The sequencing of relatively small numbers (typically thousands) of random cDNA molecules from a given tissue to gain insight into the nature of gene expression, but is not intended to catalogue all rare transcripts.

PARAHOX GENES

Developmentally regulated transcription factors that are the evolutionary sister group to Hox genes and show collinear patterns of expression in chordate embryos.

MESOGLEA

The extracellular space between the outer ectoderm and inner endoderm of diploblastic animals that is composed primarily of extracellular matrix molecules and can house loose populations of cells.

COMB PLATES

'Paddles' that are composed of arrays of thousands of cilia and that are found only in the locomotory organs of ctenophores.

ANIMAL POLE

The position on the oocyte and embryo in which the meiotic reduction divisions occur, and that will give rise to the anterior region of the adult body plan.
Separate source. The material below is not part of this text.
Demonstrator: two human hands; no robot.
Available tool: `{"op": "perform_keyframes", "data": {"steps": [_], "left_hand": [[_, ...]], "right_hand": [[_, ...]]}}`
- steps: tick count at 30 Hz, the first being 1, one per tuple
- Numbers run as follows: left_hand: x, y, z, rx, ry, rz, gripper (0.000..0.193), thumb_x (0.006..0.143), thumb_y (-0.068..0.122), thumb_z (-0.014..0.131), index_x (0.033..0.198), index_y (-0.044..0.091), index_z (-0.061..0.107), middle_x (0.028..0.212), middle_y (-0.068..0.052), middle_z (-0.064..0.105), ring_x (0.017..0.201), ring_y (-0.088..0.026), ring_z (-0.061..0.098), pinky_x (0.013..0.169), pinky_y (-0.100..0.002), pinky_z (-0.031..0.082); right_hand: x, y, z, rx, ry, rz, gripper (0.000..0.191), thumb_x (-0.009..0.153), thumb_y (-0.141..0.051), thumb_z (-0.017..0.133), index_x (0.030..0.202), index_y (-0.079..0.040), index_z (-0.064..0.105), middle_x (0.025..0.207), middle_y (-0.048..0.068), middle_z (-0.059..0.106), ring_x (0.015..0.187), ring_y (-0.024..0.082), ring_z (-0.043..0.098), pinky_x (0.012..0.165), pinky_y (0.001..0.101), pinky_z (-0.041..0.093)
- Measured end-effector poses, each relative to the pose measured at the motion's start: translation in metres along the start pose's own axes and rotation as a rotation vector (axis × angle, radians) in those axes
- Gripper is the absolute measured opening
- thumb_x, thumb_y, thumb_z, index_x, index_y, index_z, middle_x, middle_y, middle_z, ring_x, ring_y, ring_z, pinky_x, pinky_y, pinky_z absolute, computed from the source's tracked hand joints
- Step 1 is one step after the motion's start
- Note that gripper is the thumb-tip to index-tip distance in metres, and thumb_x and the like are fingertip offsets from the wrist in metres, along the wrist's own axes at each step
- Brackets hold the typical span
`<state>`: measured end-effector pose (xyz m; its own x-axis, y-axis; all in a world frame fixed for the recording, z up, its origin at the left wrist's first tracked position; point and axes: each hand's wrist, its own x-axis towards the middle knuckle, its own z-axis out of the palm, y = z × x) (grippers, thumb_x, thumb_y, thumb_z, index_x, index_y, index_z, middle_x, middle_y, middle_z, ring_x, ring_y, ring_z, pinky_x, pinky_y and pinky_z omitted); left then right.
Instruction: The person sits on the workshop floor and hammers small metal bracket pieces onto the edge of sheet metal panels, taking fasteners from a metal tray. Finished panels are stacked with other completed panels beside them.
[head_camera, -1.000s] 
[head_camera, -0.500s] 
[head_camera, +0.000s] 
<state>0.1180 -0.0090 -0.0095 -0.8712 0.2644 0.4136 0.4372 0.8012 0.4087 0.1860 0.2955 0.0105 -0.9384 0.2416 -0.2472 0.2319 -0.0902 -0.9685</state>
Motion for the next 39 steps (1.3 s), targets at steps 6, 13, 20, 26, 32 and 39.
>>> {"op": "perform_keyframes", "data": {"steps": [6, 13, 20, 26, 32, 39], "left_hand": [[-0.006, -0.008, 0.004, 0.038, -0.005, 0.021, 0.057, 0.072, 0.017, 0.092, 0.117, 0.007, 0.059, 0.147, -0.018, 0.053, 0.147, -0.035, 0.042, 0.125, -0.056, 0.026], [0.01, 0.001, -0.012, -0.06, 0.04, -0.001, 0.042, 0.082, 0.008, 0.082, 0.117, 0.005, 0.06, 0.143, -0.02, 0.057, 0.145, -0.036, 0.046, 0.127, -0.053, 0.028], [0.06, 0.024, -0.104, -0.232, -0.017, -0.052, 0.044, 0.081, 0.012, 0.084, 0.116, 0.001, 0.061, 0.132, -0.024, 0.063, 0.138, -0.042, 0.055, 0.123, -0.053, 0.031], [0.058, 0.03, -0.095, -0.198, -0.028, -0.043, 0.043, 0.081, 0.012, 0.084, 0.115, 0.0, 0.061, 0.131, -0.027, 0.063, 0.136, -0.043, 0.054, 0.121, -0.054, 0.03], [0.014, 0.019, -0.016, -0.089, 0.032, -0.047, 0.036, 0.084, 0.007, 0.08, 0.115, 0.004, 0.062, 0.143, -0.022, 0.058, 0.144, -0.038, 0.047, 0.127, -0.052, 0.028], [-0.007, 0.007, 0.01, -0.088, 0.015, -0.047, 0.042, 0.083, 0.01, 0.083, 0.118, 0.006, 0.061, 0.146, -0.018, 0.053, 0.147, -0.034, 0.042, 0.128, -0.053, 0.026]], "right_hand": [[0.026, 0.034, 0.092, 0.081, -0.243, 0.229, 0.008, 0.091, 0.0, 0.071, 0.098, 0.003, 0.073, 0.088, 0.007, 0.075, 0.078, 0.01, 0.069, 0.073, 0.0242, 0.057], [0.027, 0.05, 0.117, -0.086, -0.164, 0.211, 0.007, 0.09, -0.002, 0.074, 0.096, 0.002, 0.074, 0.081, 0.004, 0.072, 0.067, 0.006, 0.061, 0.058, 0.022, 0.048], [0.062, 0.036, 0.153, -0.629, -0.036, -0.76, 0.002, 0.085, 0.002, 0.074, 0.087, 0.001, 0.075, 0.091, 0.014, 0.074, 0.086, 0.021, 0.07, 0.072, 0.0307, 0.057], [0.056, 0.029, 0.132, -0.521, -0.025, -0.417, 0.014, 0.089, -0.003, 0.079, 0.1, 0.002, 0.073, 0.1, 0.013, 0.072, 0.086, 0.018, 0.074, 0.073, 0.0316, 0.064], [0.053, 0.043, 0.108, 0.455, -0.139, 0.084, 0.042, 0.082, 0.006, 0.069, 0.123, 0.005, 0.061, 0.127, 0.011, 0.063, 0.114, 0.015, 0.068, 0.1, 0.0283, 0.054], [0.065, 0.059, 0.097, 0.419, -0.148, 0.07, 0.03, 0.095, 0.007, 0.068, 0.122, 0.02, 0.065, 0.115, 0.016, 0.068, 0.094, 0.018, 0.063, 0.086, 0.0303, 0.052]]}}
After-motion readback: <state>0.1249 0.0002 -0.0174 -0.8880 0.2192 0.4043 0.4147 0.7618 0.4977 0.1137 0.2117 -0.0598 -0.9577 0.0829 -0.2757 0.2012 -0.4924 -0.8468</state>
It is the side opposite to the vegetal pole, which generally gives rise to the gut.

DEUTEROSTOME

A bilaterian animal in which the mouth forms as a secondary opening, separate from the blastopore. Deuterostomes include chordates, hemichordates and echinoderms. By contrast, the mouth of protostomes develops before the anus during embryogenesis. Protostomes include arthropods, molluscs and worms.

CHAETOGNATHS

An enigmatic phylum of marine animals that have features of both protostomes and deuterostomes and therefore defy phylogenetic placement.

MEIOFAUNAL

A class of small but highly diverse interstitial animals that live between grains of sand.